§ **TASK INSTRUCTIONS**
Copy the complete listing exactly as shown.

+++ DATASET EXCERPT

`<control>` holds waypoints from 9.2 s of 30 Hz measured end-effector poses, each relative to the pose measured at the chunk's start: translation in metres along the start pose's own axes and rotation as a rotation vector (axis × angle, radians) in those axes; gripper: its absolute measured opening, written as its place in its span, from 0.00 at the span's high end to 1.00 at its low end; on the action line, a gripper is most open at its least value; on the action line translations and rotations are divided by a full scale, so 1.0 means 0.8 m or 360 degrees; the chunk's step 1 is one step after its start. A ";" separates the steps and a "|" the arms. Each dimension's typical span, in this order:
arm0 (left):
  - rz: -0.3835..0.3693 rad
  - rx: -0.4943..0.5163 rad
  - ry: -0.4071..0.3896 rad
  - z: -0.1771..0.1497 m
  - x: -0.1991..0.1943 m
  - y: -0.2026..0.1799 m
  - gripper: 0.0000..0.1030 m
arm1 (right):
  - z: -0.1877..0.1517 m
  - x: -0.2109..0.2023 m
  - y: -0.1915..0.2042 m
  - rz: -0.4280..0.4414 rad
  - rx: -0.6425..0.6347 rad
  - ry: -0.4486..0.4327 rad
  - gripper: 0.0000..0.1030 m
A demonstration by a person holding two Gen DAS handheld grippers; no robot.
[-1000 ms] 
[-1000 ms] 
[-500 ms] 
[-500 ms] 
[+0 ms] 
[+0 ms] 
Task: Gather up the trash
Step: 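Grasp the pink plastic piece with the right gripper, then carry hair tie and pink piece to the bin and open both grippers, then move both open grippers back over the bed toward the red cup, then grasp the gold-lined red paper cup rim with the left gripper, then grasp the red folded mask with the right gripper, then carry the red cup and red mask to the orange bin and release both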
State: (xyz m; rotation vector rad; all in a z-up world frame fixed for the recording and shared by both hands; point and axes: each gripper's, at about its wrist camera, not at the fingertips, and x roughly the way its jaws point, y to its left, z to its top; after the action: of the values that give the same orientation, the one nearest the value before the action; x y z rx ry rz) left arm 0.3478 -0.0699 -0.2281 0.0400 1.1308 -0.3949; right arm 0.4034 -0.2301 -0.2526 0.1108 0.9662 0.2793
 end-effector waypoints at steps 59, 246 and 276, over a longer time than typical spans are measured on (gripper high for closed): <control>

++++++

§ **RESULT OF THIS TASK**
`<control>` holds waypoints from 9.2 s of 30 Hz measured end-effector poses, each relative to the pose measured at the chunk's start: translation in metres along the start pose's own axes and rotation as a rotation vector (axis × angle, radians) in those axes; gripper: its absolute measured opening, written as its place in its span, from 0.00 at the span's high end to 1.00 at its low end; on the action line, a gripper is most open at its least value; on the action line translations and rotations are divided by a full scale, so 1.0 means 0.8 m or 360 degrees; the chunk's step 1 is one step after its start. A ";" separates the steps and a "|" the arms. Each dimension's typical span, in this order:
arm0 (left):
  - rz: -0.3835..0.3693 rad
  - rx: -0.4943..0.5163 rad
  - ry: -0.4071..0.3896 rad
  - z: -0.1771..0.1497 m
  - x: -0.1991..0.1943 m
  - y: -0.2026..0.1799 m
  - gripper: 0.0000..0.1030 m
arm1 (right):
  - z: -0.1877..0.1517 m
  - x: -0.2109..0.2023 m
  - y: -0.1915..0.2042 m
  - rz: -0.4280..0.4414 rad
  - rx: -0.6425..0.6347 rad
  - ry: -0.4486..0.4327 rad
  - gripper: 0.0000..0.1030 m
A demonstration by a person holding two Gen DAS handheld grippers; no robot.
[-1000 ms] 
[-1000 ms] 
[-500 ms] 
[-500 ms] 
[+0 ms] 
[+0 ms] 
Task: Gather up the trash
Step: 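Grasp the pink plastic piece with the right gripper, then carry hair tie and pink piece to the bin and open both grippers, then move both open grippers back over the bed toward the red cup, then grasp the gold-lined red paper cup rim with the left gripper, then grasp the red folded mask with the right gripper, then carry the red cup and red mask to the orange bin and release both
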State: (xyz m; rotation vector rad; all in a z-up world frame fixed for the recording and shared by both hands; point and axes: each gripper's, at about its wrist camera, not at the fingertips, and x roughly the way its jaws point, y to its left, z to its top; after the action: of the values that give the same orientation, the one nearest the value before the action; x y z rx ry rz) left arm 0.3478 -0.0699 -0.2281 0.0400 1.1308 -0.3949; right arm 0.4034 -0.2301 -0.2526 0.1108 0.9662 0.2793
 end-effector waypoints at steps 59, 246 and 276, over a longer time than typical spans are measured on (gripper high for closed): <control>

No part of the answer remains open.